Reimplementing printk()

By Jake Edge
February 26, 2019

The venerable printk() function has been part of Linux since the very beginning, though it has undergone a fair number of changes along the way. Now, John Ogness is proposing to fundamentally rework printk() in order to get rid of handful of issues that currently plague it. The proposed code does this by adding yet another ring-buffer implementation to the kernel; this one is aimed at making printk() work better from hard-to-handle contexts. For a task that seems conceptually simple—printing messages to the console—printk() is actually a rather complex beast; that won't change if these patches are merged, though many of the problems with the current implementation will be removed.

In the cover letter of his RFC patch set, Ogness lays out seven problems that he sees with the current printk() implementation. The buffer used by printk() is protected by a raw spinlock, which restricts the contexts from which the buffer can be accessed. Calling printk() from a non-maskable interrupt (NMI) or a recursive context, where something called from printk() also calls printk(), currently means that the logging of the message is deferred, which could cause the message to be lost. Printing to slow consoles can result in large latencies, a printk() call may end up taking unbounded time while other deferred messages are printed ahead of the one the caller actually wanted to print.

Two other problems are identified by Ogness. Timestamps on the messages are added when a message is added to the buffer but, due to deferrals, that can happen well after the printk() call was made. While that behavior has the side effect of nicely sorting the messages in terms of time, it is "neither accurate nor reliable". In addition, because printk() tries to satisfy all of its users, it ends up compromising too much:

Loglevel INFO is handled the same as ERR. There seems to be an endless effort to get printk to show _all_ messages as quickly as possible in case of a panic (i.e. printing from any context), but at the same time try not to have printk be too intrusive for the callers. These are conflicting requirements that lead to a printk implementation that does a sub-optimal job of satisfying both sides.

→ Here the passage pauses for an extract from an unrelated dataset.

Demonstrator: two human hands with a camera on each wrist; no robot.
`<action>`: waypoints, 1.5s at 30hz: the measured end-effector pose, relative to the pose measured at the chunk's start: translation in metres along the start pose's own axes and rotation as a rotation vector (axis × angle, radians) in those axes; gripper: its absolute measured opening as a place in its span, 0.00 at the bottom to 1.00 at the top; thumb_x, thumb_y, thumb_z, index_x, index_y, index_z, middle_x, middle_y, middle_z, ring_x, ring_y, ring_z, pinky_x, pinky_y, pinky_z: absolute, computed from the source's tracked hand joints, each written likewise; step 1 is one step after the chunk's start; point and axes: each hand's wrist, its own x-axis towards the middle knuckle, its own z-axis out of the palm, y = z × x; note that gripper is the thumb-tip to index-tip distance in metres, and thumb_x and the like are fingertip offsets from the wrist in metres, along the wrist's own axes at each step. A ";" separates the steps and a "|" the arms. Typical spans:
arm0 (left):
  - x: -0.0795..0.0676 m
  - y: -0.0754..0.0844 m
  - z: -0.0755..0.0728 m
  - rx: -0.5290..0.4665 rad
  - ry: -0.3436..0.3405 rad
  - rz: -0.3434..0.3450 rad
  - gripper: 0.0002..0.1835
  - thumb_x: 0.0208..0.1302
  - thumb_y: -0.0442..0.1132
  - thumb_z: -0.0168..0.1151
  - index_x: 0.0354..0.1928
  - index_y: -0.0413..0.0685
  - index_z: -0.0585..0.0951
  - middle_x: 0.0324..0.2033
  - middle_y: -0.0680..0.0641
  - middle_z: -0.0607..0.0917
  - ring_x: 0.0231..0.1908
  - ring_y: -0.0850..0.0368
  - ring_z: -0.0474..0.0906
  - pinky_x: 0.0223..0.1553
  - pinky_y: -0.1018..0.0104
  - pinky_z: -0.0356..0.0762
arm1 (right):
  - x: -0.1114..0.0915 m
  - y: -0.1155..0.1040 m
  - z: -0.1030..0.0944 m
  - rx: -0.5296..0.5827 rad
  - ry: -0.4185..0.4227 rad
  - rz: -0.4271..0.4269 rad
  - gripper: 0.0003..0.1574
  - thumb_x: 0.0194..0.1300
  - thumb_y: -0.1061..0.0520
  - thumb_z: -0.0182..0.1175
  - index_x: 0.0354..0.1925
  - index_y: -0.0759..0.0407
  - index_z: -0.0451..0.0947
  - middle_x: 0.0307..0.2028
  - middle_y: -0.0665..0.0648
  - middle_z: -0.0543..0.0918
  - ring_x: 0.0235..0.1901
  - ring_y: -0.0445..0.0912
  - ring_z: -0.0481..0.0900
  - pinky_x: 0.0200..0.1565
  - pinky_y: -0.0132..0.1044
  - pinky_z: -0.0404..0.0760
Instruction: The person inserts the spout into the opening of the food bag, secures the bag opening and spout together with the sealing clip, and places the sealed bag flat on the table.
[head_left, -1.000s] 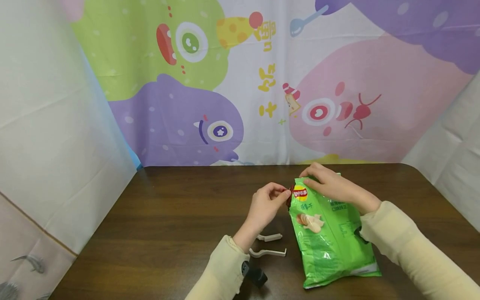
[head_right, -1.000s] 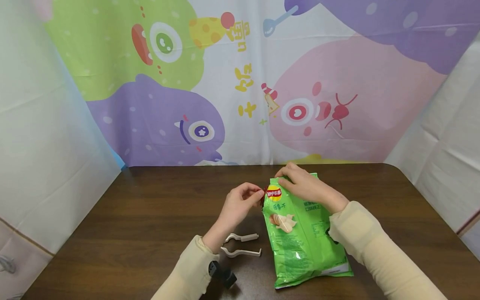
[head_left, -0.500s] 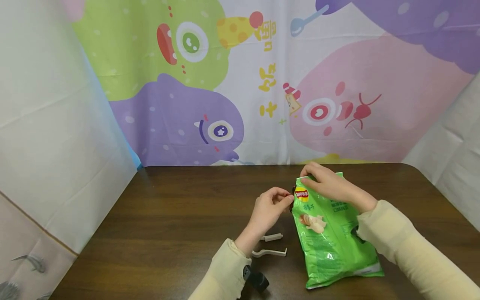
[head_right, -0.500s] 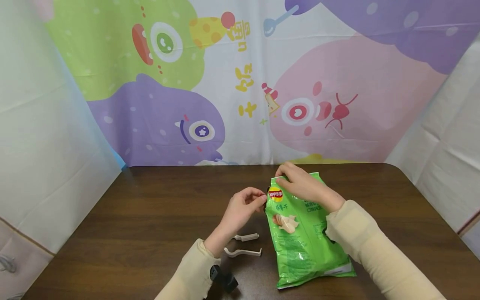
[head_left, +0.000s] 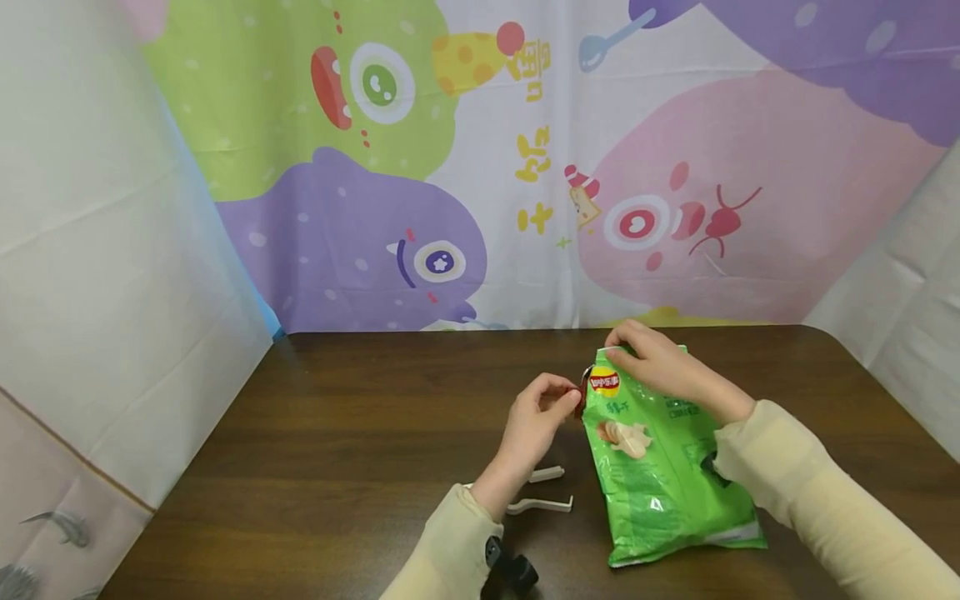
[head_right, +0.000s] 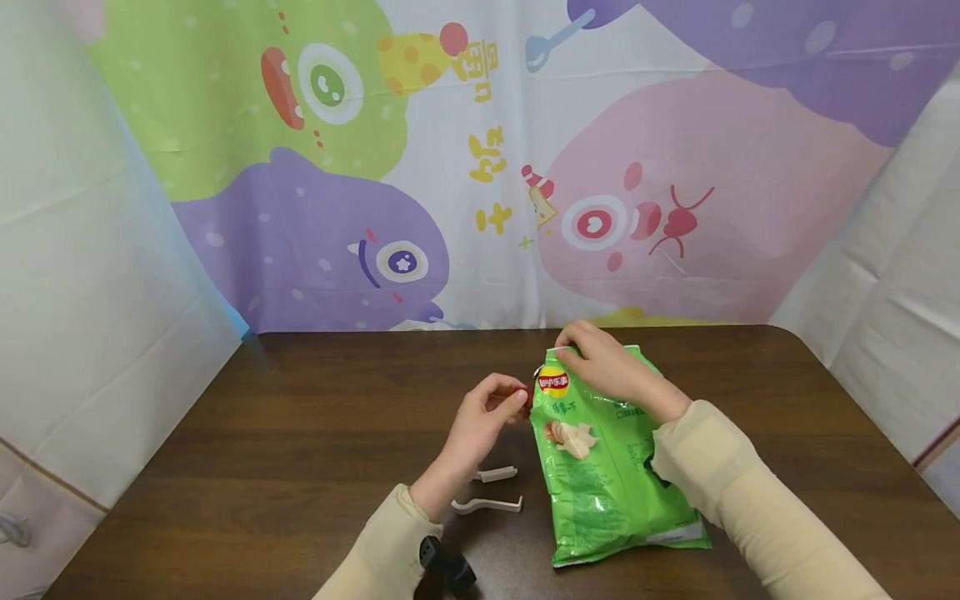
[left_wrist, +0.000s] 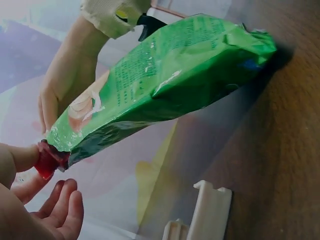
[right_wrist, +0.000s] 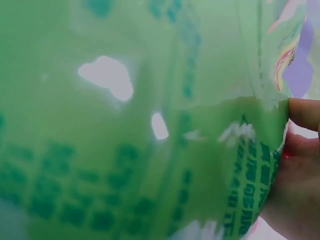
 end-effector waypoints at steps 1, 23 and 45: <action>0.001 0.000 0.000 -0.020 0.016 -0.005 0.09 0.54 0.43 0.57 0.35 0.48 0.76 0.30 0.51 0.78 0.29 0.60 0.73 0.30 0.69 0.71 | 0.000 0.000 0.000 0.004 -0.001 0.002 0.11 0.64 0.50 0.43 0.37 0.55 0.67 0.38 0.53 0.69 0.33 0.45 0.67 0.35 0.39 0.65; -0.001 0.000 0.002 -0.108 -0.032 -0.002 0.09 0.55 0.36 0.56 0.36 0.38 0.74 0.29 0.44 0.79 0.25 0.61 0.76 0.32 0.60 0.75 | 0.004 -0.005 -0.002 0.020 -0.007 0.008 0.10 0.63 0.51 0.45 0.35 0.55 0.67 0.36 0.53 0.70 0.32 0.45 0.66 0.36 0.38 0.65; -0.005 0.007 -0.002 -0.128 -0.063 -0.002 0.07 0.54 0.34 0.56 0.35 0.39 0.74 0.28 0.44 0.80 0.29 0.47 0.77 0.29 0.68 0.75 | 0.005 -0.012 -0.004 0.133 -0.227 0.045 0.25 0.47 0.41 0.60 0.26 0.57 0.62 0.18 0.50 0.67 0.16 0.40 0.61 0.23 0.34 0.64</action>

In order to fix those problems, he is proposing the addition of a kernel-internal printk() ring buffer that allows for multiple lockless readers; writers use a per-CPU synchronization mechanism that works in any context. This ring-buffer implementation was inspired by a suggestion from Peter Zijlstra, Ogness said. The actual writing of the messages is moved to a dedicated kernel thread, which is preemptible, so the latencies can be bounded. The new ring buffer will be allocated in the initialized data segment of the kernel, so it will be available early in the boot process, even before the memory-management subsystem is available. Timestamps will be generated early in the printk() function.

Beyond that, a new kind of "emergency message" is defined. Those messages will appear on certain consoles immediately; no waiting for any other printk() messages that are queued up for the kernel thread. In order to participate, consoles will need to implement the new write_atomic() operation. The patch set includes an implementation of write_atomic() for the 8250 UART driver. There is a new kernel configuration parameter, CONFIG_LOGLEVEL_EMERGENCY, which sets the lowest log-level value for emergency messages; it defaults to LOG_WARNING. That value can also be set by the "emergency_loglevel=" kernel command-line parameter at boot time.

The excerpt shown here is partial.